▸ **Task goal**: Once you find the line with "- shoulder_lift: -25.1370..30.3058" in the data that follows, repeat it and every line after it exactly, through the line with "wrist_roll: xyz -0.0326".

▸ **Dataset**:
***

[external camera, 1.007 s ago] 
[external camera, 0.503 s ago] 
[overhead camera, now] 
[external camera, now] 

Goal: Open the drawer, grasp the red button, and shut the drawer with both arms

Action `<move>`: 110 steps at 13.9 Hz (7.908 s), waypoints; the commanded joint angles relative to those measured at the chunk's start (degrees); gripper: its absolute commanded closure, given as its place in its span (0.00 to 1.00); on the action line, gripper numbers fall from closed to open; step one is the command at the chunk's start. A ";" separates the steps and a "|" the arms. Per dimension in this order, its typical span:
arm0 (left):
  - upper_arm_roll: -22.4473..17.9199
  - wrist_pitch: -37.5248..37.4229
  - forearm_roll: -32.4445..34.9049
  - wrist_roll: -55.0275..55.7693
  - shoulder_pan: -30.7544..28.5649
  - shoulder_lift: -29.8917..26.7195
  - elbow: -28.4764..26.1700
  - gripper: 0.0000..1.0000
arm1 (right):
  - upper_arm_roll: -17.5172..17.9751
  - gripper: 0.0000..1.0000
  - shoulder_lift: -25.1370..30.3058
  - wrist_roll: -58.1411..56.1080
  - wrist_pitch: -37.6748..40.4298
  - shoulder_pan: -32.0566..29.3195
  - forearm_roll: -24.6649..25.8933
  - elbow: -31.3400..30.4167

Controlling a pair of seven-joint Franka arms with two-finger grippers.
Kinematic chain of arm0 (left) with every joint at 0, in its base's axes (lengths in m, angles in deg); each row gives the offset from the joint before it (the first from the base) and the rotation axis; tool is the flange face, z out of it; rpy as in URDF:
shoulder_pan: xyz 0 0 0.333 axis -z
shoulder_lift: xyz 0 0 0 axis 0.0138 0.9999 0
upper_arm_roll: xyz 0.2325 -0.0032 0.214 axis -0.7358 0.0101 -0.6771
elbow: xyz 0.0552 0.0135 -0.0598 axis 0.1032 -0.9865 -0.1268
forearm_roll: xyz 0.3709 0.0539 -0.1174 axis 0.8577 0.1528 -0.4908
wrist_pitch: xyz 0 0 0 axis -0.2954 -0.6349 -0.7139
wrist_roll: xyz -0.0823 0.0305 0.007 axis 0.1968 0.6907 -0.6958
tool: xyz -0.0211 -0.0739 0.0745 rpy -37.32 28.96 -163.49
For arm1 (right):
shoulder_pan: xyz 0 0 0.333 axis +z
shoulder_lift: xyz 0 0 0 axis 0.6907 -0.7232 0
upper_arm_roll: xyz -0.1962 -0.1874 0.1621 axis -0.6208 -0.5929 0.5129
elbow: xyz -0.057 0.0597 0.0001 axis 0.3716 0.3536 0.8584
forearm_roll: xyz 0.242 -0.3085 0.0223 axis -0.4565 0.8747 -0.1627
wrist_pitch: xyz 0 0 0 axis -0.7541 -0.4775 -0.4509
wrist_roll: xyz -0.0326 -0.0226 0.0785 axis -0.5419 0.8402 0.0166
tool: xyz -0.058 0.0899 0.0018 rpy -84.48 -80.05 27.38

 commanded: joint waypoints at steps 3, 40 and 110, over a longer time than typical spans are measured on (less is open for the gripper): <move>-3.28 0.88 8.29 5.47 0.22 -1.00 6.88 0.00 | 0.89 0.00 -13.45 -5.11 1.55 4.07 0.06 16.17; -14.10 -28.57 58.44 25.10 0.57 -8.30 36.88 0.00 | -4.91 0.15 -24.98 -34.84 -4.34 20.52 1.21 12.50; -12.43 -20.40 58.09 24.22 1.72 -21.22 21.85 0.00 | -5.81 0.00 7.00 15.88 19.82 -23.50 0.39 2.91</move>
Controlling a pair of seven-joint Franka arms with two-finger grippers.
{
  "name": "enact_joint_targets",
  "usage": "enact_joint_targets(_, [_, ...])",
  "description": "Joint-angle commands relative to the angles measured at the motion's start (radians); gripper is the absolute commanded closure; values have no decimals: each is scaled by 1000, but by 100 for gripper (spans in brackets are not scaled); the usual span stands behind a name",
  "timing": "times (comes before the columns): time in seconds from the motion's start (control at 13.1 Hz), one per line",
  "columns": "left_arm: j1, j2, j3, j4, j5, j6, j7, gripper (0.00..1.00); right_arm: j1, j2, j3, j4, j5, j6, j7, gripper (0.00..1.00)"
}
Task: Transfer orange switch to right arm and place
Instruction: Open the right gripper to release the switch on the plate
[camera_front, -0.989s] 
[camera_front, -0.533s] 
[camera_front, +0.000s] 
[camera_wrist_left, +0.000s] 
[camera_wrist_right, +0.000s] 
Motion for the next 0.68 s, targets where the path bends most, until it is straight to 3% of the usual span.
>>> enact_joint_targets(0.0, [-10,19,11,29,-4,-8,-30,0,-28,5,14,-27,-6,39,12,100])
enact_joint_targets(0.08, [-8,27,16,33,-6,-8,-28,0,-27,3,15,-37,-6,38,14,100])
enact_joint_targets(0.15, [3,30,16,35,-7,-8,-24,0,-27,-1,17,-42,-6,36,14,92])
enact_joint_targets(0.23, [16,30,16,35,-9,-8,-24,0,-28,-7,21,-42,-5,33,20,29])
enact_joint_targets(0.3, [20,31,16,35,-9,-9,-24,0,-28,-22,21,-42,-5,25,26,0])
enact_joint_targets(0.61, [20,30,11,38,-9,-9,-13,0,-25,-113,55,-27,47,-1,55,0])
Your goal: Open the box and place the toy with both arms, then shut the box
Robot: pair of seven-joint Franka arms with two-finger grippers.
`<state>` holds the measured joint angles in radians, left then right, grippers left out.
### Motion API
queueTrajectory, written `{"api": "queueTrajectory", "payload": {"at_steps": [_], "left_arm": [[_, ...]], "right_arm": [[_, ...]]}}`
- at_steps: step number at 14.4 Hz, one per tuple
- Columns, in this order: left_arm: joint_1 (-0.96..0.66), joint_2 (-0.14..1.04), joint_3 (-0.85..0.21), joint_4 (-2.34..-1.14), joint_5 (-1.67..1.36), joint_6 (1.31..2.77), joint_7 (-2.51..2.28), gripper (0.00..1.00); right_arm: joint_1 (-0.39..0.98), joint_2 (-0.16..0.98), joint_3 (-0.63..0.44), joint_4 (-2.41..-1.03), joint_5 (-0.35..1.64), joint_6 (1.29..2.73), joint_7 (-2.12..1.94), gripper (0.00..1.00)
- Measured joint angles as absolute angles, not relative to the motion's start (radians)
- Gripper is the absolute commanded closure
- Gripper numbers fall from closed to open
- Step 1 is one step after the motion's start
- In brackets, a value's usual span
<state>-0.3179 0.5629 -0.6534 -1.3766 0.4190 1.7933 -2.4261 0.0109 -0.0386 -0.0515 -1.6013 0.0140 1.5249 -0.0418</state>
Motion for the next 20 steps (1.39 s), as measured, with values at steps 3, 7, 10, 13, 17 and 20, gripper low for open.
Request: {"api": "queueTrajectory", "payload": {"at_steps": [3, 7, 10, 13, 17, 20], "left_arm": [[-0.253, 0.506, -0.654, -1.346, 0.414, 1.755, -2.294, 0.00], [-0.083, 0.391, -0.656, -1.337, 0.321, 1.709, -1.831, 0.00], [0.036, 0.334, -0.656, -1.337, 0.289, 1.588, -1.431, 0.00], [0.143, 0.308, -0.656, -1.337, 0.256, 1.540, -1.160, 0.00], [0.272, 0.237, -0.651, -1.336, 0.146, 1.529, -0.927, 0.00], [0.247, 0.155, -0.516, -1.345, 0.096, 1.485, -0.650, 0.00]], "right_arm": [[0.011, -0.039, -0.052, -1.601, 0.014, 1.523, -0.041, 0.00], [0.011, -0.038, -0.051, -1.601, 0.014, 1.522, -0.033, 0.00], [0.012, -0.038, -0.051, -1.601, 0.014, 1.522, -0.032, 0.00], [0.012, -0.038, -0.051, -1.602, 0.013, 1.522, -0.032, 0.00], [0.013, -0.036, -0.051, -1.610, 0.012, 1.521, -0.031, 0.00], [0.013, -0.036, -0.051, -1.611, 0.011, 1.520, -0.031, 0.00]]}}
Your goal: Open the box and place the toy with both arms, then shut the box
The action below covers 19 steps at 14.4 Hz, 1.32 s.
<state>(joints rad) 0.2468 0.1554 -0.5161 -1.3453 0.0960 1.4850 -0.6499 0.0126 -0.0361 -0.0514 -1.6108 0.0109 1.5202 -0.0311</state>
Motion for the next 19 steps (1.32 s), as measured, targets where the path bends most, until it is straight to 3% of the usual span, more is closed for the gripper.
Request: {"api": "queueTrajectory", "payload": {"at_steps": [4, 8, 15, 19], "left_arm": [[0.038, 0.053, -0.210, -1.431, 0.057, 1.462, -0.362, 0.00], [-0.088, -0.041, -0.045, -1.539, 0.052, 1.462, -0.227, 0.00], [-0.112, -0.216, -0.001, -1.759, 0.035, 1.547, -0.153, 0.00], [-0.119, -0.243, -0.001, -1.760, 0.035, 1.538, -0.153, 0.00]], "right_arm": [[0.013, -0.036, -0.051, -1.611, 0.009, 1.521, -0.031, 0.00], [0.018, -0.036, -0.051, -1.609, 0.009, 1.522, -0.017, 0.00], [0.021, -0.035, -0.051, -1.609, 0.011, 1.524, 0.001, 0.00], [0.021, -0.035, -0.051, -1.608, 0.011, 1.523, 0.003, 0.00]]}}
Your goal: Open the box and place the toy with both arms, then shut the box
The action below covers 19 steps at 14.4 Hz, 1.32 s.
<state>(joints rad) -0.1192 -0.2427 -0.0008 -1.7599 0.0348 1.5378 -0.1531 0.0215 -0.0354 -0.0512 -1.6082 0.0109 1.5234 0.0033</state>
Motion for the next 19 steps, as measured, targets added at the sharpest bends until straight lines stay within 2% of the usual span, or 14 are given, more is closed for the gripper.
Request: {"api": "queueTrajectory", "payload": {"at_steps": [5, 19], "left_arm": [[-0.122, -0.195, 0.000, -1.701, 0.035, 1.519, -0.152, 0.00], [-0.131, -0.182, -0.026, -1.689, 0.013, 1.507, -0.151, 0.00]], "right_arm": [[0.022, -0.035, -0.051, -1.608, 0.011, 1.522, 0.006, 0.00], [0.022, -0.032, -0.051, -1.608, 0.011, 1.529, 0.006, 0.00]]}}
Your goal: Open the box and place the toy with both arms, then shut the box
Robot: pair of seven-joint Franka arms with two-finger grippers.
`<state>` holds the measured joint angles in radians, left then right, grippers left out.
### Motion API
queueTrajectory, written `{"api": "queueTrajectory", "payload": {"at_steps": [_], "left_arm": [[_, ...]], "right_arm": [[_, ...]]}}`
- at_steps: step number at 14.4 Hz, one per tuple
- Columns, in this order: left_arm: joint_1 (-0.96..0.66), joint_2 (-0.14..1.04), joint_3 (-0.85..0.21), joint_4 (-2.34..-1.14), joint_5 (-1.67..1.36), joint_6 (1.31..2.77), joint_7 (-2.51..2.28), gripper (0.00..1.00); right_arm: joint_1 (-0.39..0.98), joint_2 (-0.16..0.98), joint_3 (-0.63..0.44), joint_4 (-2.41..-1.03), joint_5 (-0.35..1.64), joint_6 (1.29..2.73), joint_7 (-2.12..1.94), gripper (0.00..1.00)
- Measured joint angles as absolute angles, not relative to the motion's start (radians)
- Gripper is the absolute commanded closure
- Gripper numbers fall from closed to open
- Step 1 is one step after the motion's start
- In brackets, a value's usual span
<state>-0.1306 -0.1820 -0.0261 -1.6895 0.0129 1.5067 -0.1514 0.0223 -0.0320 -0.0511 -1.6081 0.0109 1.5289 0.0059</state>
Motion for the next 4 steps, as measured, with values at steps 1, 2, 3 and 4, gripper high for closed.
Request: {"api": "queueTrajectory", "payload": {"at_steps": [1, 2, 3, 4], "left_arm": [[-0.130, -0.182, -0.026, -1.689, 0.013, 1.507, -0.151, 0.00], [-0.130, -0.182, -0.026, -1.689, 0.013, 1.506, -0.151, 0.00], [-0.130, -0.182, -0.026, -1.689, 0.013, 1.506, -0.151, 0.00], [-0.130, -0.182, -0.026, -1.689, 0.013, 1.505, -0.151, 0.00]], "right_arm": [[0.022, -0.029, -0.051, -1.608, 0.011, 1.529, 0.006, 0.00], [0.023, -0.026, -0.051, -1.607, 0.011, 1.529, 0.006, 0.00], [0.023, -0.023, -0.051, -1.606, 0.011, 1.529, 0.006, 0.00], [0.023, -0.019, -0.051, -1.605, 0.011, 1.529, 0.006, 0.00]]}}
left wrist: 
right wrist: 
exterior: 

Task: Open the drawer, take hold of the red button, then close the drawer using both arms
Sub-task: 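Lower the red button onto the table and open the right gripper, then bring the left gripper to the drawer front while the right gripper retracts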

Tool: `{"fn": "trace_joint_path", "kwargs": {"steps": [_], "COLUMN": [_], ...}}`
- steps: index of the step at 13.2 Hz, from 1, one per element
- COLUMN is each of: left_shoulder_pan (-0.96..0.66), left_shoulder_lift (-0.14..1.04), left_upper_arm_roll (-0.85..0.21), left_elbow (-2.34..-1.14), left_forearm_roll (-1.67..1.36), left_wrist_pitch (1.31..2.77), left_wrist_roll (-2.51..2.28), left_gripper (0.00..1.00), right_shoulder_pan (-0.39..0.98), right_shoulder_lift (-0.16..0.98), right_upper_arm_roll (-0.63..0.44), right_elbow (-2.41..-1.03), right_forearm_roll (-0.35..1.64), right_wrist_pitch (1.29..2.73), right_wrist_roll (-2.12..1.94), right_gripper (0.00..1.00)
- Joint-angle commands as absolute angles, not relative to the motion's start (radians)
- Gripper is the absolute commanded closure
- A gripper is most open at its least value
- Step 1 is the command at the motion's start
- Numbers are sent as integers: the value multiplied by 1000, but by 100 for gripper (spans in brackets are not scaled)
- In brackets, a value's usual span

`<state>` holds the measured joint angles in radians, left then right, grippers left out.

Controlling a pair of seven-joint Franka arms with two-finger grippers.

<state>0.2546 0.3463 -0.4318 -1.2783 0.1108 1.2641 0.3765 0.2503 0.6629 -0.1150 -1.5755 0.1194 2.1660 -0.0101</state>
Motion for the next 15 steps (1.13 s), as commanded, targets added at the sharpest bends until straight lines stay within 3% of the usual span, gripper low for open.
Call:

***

▸ **Answer area**:
  - shoulder_lift: -25.1370..30.3058
  - wrist_roll: -58.1411..56.1080
  - wrist_pitch: -37.6748..40.4298
  - shoulder_pan: -32.0566..29.3195
  - forearm_roll: -24.6649..25.8933
  - elbow: -31.3400..30.4167

Controlling a pair of seven-joint Franka arms with two-finger grippers.
Kinematic chain of arm0 (left) with every joint at 0, in its base's axes (lengths in m, angles in deg); each row gives the offset from the joint before it (the first from the base) and the rotation axis; tool is the flange face, z out of it; rpy as in URDF:
shoulder_pan: xyz 0 0 0.333 axis -z
shoulder_lift: xyz 0 0 0 axis 0.0138 0.9999 0
upper_arm_roll: xyz 0.2325 -0.0032 0.214 axis -0.7358 0.0101 -0.6771
elbow: xyz 0.0552 0.0135 -0.0598 axis 0.1032 -0.9865 -0.1268
forearm_roll: xyz 0.3709 0.0539 -0.1174 axis 0.8577 0.1528 -0.4908
wrist_pitch: xyz 0 0 0 axis -0.2954 -0.6349 -0.7139
wrist_roll: xyz -0.0823 0.0305 0.007 axis 0.1968 0.6907 -0.6958
tool: xyz -0.0211 -0.0739 0.0745 rpy -37.32 28.96 -163.49
For arm1 (right):
shoulder_pan: xyz 0 0 0.333 axis +z
shoulder_lift: xyz 0 0 0 axis 0.6907 -0.7232 0
upper_arm_roll: xyz -0.1962 -0.1874 0.1621 axis -0.6208 -0.5929 0.5129
elbow: xyz -0.057 0.0597 0.0001 axis 0.3716 0.3536 0.8584
forearm_roll: xyz 0.242 -0.3085 0.0223 axis -0.4565 0.8747 -0.1627
wrist_pitch: xyz 0 0 0 axis -0.7541 -0.4775 -0.4509
wrist_roll: xyz -0.0326 -0.0226 0.0785 axis -0.5419 0.8402 0.0166

There's no more to the output.